Just like the optimistic headlines of 2007 marked a generational top for the market, investors should keep an open mind that these bleak headlines could mark a buying opportunity. Here are 3 Chinese stocks that could prove to be great contrarian trade opportunities:

Finvolution Group (FINV)

FINV operates a fintech platform that provides financial services to underbanked consumers. Its primary revenue stream is from making loans to consumers. As of the start of the year, it had around 110 million registered users. 

Like so many Chinese tech stocks, it’s experienced major underperformance due to regulators cracking down on user privacy and enforcing tech companies to follow banking regulations. Although Finvolution was not directly affected, it did suffer as a result of the uncertainty around the sector.

As a result, the stock is down by 56% over the past year. Despite a tough operating environment, the company has continued to show solid performance as evidenced by its recent earnings report which showed better than expected loan growth and lower costs. Following the report, the stock was upgraded by Citigroup.

The stock is also very cheap with a forward P/E of 3 and more than 50% of its market cap in cash. It also has 26% profit margins and a 4.7% dividend yield. In recent weeks, the stock has been an outperformer and is offering an attractive, low-risk entry in a bearish market environment.

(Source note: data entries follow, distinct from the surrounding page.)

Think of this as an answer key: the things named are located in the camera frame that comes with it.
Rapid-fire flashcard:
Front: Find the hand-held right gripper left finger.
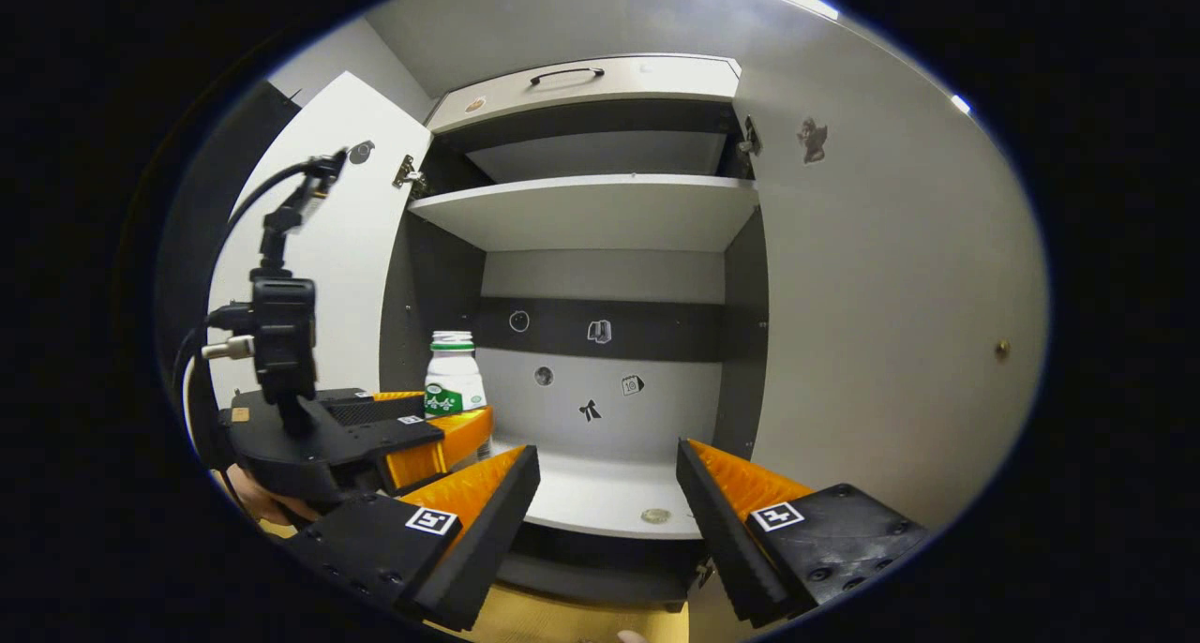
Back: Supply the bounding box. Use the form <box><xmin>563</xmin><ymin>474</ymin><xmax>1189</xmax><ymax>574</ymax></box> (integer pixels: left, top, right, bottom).
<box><xmin>281</xmin><ymin>444</ymin><xmax>543</xmax><ymax>633</ymax></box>

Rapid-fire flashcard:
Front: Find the white cabinet door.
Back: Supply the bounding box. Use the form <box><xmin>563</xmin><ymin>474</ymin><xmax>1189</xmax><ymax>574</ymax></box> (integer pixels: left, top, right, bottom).
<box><xmin>208</xmin><ymin>71</ymin><xmax>434</xmax><ymax>410</ymax></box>
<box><xmin>687</xmin><ymin>57</ymin><xmax>1049</xmax><ymax>642</ymax></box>

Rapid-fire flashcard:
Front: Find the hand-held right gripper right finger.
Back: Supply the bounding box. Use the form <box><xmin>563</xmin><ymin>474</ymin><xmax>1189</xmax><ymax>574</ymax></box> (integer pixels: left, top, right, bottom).
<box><xmin>675</xmin><ymin>439</ymin><xmax>931</xmax><ymax>630</ymax></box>

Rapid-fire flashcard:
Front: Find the grey white cabinet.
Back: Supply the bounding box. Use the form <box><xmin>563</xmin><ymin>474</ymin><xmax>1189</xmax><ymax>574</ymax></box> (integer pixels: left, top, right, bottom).
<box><xmin>380</xmin><ymin>54</ymin><xmax>770</xmax><ymax>614</ymax></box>

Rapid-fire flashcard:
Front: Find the white cabinet shelf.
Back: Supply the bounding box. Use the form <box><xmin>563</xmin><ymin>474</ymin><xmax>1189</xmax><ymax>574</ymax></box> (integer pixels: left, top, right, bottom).
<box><xmin>408</xmin><ymin>174</ymin><xmax>758</xmax><ymax>253</ymax></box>

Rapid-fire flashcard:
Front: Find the black cable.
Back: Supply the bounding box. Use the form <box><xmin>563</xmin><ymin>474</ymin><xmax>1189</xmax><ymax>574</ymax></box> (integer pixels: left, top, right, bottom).
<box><xmin>172</xmin><ymin>156</ymin><xmax>329</xmax><ymax>410</ymax></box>

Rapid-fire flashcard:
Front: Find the white plastic bottle green label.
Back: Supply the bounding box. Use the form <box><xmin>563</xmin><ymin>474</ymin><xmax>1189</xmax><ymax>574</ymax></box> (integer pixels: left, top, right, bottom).
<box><xmin>424</xmin><ymin>331</ymin><xmax>492</xmax><ymax>461</ymax></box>

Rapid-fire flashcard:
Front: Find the beige drawer with black handle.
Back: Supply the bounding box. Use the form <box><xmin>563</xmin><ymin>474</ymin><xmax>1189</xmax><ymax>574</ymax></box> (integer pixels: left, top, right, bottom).
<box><xmin>427</xmin><ymin>54</ymin><xmax>742</xmax><ymax>136</ymax></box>

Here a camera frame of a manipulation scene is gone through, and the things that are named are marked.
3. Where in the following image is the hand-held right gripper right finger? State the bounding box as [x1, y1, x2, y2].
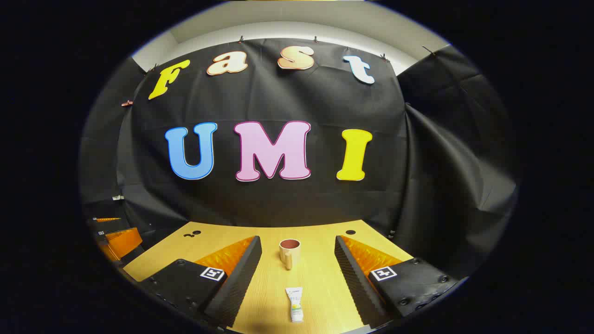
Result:
[334, 235, 465, 329]

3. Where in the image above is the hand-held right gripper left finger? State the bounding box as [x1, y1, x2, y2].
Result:
[137, 236, 263, 329]

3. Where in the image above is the wooden desktop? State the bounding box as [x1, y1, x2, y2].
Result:
[122, 220, 414, 334]

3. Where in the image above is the black backdrop cloth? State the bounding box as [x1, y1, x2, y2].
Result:
[80, 38, 519, 279]

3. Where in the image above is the beige cup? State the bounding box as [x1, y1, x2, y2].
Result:
[279, 239, 301, 270]

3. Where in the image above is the white toothpaste tube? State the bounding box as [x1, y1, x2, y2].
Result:
[285, 287, 304, 323]

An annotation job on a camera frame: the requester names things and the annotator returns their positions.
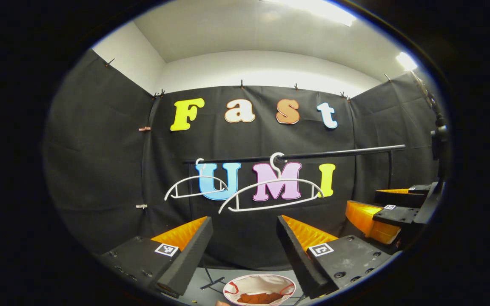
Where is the black camera stand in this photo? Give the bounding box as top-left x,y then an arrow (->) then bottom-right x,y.
411,70 -> 450,183

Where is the long ceiling light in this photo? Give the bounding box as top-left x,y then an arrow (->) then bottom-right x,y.
262,0 -> 358,27

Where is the black backdrop cloth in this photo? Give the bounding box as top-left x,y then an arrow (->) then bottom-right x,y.
43,49 -> 450,272

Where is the black clothes rack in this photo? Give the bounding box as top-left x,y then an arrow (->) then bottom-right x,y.
184,144 -> 406,305

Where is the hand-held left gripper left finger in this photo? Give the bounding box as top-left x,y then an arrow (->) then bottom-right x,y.
98,216 -> 214,298

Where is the rust orange shirt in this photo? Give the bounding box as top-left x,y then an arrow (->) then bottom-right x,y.
236,292 -> 284,305

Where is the white plastic hanger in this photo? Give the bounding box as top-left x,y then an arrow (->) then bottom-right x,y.
218,152 -> 325,214
164,158 -> 230,201

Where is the row of black cloth clips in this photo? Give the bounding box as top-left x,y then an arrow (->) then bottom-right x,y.
105,59 -> 392,102

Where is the small ceiling light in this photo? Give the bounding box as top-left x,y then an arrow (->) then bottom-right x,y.
395,52 -> 419,72

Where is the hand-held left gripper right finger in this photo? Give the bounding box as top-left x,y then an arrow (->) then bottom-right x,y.
276,215 -> 392,300

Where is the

The POWR Ratings are also bullish on FINV and rate it a B which equates to a Buy. In terms of component grades, it’s not surprising that it’s graded a B for Value given that its multiples are very low. The stock has a Sentiment Grade of B as 3 out of 3 Wall Street analysts covering the stock give it a Buy rating with an average price target of $5.35, implying 18% upside.

NetEase (NTES)

NTES develops and operates mobile and PC games, communities, and eCommerce platforms. Its titles include some of the most popular games in China such as the Westward Journey series, Ghost, and partnering with Activision Blizzard to deliver Chinese-versions of Blizzard games to its users. 

NTES became a public company in 2000. Since then, the video game industry has gone from a $20 billion industry to be worth over $200 billion. NTES has ridden this wave to become one of the most valuable video game companies in the world. It’s looking to maintain its standing as one of the leading gaming companies in China with new products including a VR-based, open-world, role-playing game that is highly anticipated by the gaming community.

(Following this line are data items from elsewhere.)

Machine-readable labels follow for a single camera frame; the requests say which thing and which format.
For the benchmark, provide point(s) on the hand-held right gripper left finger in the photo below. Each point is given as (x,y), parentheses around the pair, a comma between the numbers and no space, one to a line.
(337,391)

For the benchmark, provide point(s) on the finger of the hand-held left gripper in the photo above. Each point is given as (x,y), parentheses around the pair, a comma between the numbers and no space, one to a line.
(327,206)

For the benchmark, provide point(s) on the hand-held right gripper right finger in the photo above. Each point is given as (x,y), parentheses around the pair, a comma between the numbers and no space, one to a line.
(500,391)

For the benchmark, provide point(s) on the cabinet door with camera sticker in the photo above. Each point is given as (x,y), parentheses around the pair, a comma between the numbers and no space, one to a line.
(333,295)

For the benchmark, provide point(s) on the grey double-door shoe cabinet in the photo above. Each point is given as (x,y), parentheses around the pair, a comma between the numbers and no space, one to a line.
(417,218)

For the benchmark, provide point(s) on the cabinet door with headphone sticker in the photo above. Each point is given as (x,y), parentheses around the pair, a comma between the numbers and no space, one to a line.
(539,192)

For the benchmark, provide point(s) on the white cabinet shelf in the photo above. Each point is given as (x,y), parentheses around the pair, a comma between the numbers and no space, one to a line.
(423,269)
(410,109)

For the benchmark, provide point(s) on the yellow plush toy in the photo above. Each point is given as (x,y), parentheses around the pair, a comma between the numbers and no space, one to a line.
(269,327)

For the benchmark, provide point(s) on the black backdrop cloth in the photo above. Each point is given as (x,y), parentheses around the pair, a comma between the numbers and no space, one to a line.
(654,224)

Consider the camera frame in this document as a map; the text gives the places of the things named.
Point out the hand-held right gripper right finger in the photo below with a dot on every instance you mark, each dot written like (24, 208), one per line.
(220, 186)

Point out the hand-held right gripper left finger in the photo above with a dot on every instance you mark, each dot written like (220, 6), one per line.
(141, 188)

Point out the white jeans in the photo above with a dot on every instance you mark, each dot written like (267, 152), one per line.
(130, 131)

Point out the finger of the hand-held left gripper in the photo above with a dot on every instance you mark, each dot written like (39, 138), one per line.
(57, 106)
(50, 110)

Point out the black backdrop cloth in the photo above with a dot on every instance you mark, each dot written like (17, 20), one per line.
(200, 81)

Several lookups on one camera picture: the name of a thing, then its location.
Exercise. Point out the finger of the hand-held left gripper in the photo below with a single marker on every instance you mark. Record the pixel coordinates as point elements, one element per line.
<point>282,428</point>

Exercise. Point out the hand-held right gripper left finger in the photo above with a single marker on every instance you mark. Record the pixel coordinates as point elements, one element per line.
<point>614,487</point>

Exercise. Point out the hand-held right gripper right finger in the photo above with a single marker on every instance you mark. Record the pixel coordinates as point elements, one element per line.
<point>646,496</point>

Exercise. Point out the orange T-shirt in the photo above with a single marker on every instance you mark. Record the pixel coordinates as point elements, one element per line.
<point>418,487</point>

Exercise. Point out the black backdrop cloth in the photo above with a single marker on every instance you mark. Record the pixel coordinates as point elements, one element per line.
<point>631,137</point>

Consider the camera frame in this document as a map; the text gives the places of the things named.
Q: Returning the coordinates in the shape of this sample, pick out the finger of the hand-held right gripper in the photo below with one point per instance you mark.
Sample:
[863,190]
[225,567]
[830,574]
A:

Over the last ten years, NTES’s revenue has gone from $1.3 million to $13.7 billion. Next year, the company is exhibited to post 13% growth. It also has about 25% of its market cap in cash, and the company has been steadily growing its dividend.

The POWR Ratings are quite constructive on NTES as it has a B rating which equates to a Buy. B-rated stocks have posted an average annual performance of 21.1% which compares favorably to the S&P 500’s annual gain of 8.0%. The stock is also strong in terms of component grades including a B for Value and a A for Sentiment. Click here to see NTES’s complete POWR Ratings. 

Alibaba (BABA)

BABA is the largest e-commerce company in China. It started out as a humble B2B business directory that was available online with its first big success in helping Western businesses connect with Chinese manufacturers. 

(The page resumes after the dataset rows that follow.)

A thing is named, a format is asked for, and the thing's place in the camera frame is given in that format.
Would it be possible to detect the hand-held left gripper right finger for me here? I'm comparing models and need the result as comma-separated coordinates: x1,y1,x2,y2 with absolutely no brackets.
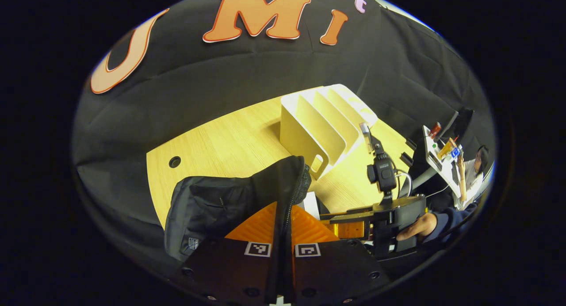
290,204,392,304

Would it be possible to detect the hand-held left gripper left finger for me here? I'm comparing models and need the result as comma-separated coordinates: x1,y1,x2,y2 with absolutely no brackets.
181,202,278,304

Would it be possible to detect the white spine book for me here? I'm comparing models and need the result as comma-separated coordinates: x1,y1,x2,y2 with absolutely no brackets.
303,191,321,220

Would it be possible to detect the black schoolbag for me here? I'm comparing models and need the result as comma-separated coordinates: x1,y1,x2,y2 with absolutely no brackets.
164,155,312,303

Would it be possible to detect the white bookshelf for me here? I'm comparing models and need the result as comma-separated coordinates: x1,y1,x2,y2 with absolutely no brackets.
279,84,379,180

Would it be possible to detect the white side desk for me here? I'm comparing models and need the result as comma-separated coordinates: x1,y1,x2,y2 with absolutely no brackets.
422,125,465,198

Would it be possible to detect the black monitor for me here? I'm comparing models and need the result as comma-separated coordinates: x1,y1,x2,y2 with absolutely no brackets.
442,106,474,143

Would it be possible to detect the white cable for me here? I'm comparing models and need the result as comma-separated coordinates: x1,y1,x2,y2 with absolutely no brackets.
395,170,413,197

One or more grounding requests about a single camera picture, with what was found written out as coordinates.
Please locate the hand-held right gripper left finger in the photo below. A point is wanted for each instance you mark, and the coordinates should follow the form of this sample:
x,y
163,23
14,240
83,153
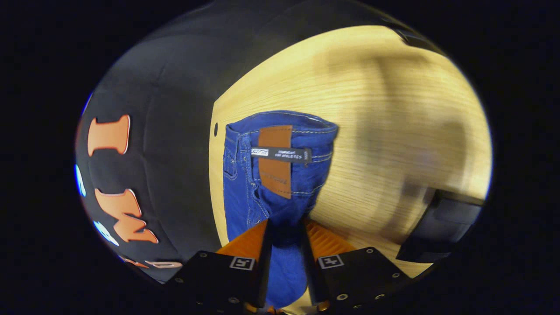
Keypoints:
x,y
264,271

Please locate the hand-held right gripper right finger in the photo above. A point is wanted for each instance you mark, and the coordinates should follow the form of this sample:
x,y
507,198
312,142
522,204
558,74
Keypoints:
x,y
308,271

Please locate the blue denim jeans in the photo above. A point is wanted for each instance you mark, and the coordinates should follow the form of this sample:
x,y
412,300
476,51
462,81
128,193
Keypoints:
x,y
245,197

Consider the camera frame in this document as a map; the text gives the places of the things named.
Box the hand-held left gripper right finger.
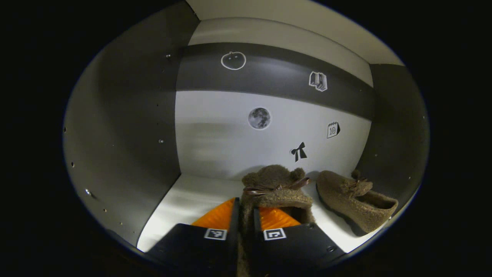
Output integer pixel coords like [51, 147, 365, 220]
[253, 207, 346, 272]

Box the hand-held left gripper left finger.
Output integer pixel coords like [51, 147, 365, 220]
[148, 197, 241, 270]

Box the brown fuzzy shoe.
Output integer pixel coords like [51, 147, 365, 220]
[316, 170, 399, 237]
[236, 165, 316, 277]

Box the white shoe cabinet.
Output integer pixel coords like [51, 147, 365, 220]
[63, 0, 430, 266]

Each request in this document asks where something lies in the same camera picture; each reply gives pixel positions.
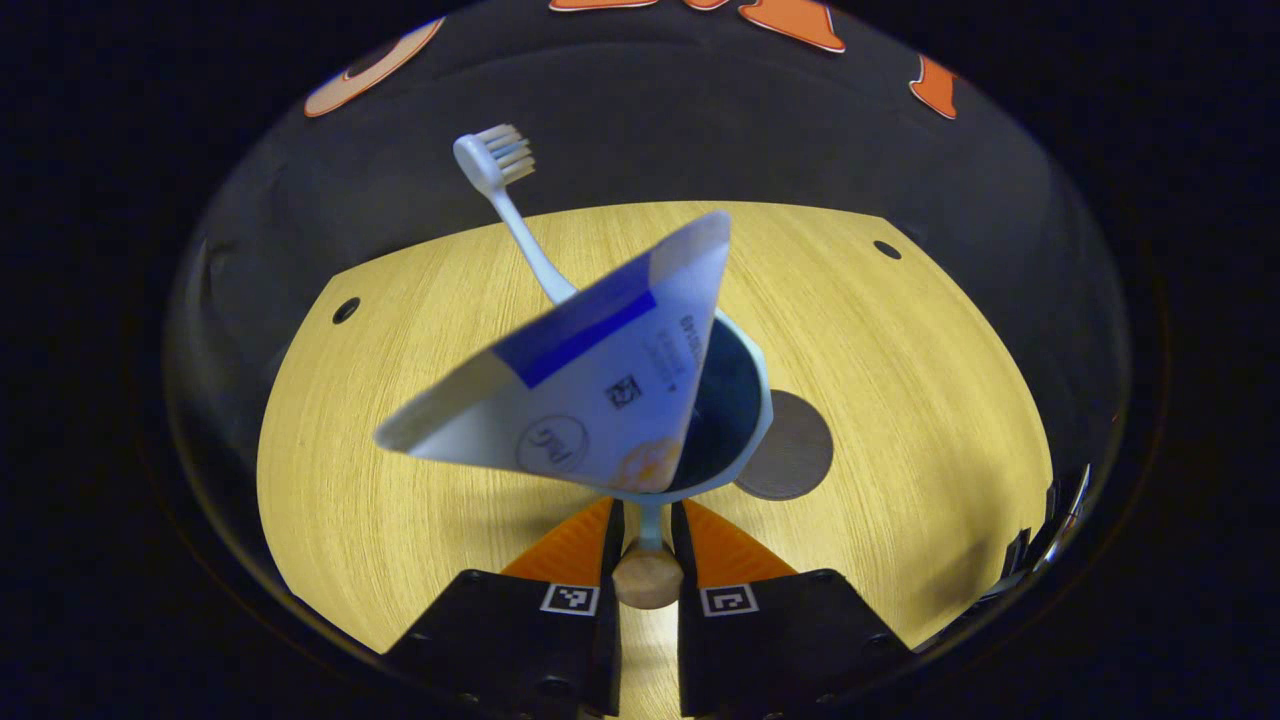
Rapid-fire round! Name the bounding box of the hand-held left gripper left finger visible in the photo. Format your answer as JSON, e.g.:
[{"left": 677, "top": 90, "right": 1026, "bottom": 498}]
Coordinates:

From there, the company has slowly expanded into many different areas such as B2C e-commerce, food delivery, logistics, cloud computing, AI, and more. Until 2020, the company’s rise had been uninterrupted, and it seemed destined to climb the ranks into the trillion dollar club along with the other ‘FANG’ stocks.

The culmination was the ANT IPO at the peak of the IPO frenzy for growth and fintech stocks as it was expected to be one of the largest IPOs in history. Of course, this turned out to be more of a climax rather than a crowning as Chinese regulators decided to make an example of the company and deemed ANT a financial institution rather than a tech company which essentially made its business less profitable and prone to heavier regulation and capital requirements. 

This also marked a period of harsh crackdowns on all sorts of business practices as the Chinese government looked to curb the power and influence of these companies. Due to Alibaba’s size and aggression, it was affected by inquiries, penalties, and new laws related to privacy and market power. 

As a result, Alibaba’s stock price has collapsed, making it one of the cheapest stocks in the market even if its long-term growth prospects remain intact. The biggest sign of this is the government’s easing back on its regulatory pressure and even approving the Ant IPO in Shanghai and Hong Kong.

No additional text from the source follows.